Example 1. (i) Facts. USP, a domestic corporation, owns all of the stock of CFC1, a foreign corporation, which owns all of the stock of CFC2, also a foreign corporation. USP, CFC1, and CFC2 have calendar year taxable years. On November 2, 2017, each of CFC1 and CFC2 has post-1986 earnings and profits of 100u. Neither CFC1 nor CFC2 has previously taxed income or effectively connected income for any taxable year, and therefore each of CFC1's and CFC2's accumulated post-1986 deferred foreign income is equal to such corporation's post-1986 earnings and profits.
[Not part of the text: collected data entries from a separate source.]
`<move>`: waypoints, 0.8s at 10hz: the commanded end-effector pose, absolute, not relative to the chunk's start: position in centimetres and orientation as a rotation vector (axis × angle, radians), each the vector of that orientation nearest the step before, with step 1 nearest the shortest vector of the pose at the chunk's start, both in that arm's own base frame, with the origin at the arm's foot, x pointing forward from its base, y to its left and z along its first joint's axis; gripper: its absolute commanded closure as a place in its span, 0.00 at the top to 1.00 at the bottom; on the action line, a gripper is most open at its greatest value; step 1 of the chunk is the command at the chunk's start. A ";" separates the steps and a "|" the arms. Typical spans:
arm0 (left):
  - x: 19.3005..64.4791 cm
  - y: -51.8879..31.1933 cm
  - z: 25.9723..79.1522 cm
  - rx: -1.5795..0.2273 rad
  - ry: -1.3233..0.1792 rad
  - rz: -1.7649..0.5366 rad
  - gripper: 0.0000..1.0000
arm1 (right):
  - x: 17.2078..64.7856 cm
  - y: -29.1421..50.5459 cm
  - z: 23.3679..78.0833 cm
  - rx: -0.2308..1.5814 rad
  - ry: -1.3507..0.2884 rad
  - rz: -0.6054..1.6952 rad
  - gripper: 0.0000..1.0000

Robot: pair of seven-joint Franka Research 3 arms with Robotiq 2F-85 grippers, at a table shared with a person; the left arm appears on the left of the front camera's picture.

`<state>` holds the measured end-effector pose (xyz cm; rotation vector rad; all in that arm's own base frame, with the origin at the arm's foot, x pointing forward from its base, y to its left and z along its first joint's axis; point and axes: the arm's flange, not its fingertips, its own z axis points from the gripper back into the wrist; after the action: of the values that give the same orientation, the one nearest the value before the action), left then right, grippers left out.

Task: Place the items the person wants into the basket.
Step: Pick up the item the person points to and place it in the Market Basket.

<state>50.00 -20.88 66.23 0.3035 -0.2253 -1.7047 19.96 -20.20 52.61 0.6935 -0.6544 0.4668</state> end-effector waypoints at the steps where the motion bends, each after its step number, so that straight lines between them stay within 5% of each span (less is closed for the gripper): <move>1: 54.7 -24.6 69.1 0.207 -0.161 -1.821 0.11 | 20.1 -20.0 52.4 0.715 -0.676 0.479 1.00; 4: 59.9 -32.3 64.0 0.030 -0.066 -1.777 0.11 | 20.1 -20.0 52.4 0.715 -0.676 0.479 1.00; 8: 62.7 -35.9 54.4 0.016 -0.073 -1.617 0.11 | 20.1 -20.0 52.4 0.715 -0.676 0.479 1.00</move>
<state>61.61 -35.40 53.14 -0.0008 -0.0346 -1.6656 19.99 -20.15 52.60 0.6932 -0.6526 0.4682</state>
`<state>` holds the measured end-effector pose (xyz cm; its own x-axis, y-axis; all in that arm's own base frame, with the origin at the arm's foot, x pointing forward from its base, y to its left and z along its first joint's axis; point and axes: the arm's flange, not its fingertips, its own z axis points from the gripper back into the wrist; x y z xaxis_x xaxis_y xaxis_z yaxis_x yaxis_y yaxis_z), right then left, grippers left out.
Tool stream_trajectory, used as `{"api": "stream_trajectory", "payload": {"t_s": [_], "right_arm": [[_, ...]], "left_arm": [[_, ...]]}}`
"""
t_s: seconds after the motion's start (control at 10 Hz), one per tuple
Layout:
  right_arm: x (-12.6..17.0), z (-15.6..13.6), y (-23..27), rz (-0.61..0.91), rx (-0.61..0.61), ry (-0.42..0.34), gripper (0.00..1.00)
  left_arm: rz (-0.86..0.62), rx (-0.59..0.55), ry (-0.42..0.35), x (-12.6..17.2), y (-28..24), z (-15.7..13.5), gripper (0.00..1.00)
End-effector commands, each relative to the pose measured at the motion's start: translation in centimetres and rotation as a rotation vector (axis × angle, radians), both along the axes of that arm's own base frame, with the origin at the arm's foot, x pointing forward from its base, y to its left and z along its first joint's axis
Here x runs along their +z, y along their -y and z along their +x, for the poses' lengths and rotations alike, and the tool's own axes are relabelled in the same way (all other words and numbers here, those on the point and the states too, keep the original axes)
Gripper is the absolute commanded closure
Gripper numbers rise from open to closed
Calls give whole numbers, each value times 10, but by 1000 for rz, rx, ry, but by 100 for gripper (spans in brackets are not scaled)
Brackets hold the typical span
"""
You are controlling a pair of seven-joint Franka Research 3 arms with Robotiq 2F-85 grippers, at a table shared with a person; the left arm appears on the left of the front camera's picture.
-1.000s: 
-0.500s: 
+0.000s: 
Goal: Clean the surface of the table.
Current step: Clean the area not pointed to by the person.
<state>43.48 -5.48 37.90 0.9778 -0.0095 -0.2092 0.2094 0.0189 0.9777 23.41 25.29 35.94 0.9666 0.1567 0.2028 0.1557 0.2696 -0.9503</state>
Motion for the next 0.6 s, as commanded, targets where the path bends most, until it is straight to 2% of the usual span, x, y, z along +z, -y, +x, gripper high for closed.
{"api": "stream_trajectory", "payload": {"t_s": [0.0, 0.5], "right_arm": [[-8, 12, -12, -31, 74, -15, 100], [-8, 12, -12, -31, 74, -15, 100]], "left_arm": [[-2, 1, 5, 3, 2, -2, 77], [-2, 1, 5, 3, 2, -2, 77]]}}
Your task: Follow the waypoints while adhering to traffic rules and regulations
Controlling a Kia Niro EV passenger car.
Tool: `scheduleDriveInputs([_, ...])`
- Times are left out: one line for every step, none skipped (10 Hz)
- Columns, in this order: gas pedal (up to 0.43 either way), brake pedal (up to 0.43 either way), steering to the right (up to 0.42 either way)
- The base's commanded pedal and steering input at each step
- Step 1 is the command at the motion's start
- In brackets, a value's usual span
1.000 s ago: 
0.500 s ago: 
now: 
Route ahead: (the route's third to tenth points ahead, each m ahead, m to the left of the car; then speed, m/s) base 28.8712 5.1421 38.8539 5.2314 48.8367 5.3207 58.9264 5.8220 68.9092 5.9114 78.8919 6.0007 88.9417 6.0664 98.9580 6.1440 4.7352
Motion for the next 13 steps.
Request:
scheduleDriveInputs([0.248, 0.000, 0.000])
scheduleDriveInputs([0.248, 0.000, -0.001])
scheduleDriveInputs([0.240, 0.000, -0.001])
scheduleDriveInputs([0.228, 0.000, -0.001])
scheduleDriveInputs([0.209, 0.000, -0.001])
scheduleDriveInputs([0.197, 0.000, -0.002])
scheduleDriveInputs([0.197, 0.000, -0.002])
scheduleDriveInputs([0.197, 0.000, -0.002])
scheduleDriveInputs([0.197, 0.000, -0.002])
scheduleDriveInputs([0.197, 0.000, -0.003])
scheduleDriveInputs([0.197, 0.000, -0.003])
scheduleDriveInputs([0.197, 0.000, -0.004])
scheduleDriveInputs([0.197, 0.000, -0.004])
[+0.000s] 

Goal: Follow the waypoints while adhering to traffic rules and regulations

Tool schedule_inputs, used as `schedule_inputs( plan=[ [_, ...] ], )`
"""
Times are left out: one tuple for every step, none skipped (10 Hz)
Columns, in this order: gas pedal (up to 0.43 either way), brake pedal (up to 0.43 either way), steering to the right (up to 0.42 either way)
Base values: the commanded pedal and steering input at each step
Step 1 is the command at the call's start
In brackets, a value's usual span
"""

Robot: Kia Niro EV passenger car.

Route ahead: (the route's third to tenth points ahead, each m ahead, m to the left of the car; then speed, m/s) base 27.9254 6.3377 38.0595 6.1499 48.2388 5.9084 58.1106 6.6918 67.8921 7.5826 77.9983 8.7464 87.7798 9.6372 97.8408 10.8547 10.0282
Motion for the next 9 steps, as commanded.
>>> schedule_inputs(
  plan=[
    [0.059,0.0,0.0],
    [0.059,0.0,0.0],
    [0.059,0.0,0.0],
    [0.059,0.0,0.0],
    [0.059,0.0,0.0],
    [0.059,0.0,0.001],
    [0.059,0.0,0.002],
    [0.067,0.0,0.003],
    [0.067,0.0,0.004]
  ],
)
On November 3, 2017, CFC2 makes a deductible payment of 10u to CFC1. The payment does not constitute subpart F income. CFC1 and CFC2 have no other items of income or deduction.

(ii) Analysis. Absent any adjustments, on December 31, 2017, CFC1 has post-1986 earnings and profits of 110u (100u plus 10u income from the deductible payment), and CFC2 has post-1986 earnings and profits of 90u (100u minus 10u deductible expense). The section 965(a) earnings amount with respect to CFC1 would be 110u, the greater of 100u accumulated post-1986 deferred foreign income on November 2, 2017, and 110u accumulated post-1986 deferred foreign income on December 31, 2017, and the section 965(a) earnings amount with respect to CFC2 would be 100u, the greater of 100u accumulated post-1986 deferred foreign income on November 2, 2017, and 90u accumulated post-1986 deferred foreign income on December 31, 2017. Disregarding the intercompany deductible payment, CFC1 and CFC2 would have, in the aggregate, section 965(a) earnings amounts of 200u. However, taking the deductible payment into account, CFC1 and CFC2 would have, in the aggregate, section 965(a) earnings amounts of 210u, because the 10u of income from the deductible payment would increase the post-1986 earnings and profits of CFC1 as of December 31, 2017, but the 10u of deductible expense would not decrease the post-1986 earnings and profits of CFC2 as of November 2, 2017. Under regulations to be issued by the Treasury Department and the IRS, an adjustment would be made with the result that CFC1 and CFC2 would have, in the aggregate, section 965(a) earnings amounts of 200u.

Example 2. (i) Facts. Assume the same facts as in Example 1, except instead of a deductible payment to CFC1, CFC2 makes a 10u distribution on November 3, 2017. The distribution increases CFC1's post-1986 earnings and profits as of December 31, 2017, by 10u and reduces CFC2's post-1986 earnings and profits as of December 31, 2017, by the same amount under section 965(d)(3)(B).

(ii) Analysis. Similar to the analysis in Example 1, the section 965(a) earnings amount with respect to CFC1 would be 110u, and the section 965(a) earnings amount with respect to CFC2 would be 100u, resulting in aggregate section 965(a) earnings amounts of 210u. Under regulations to be issued by the Treasury Department and the IRS, an adjustment would be made with the result that CFC1 and CFC2 would have, in the aggregate, section 965(a) earnings amounts of 200u. For an additional rule relating to dividends paid by one specified foreign corporation to another specified foreign corporation, see section 3.02(b) of this notice.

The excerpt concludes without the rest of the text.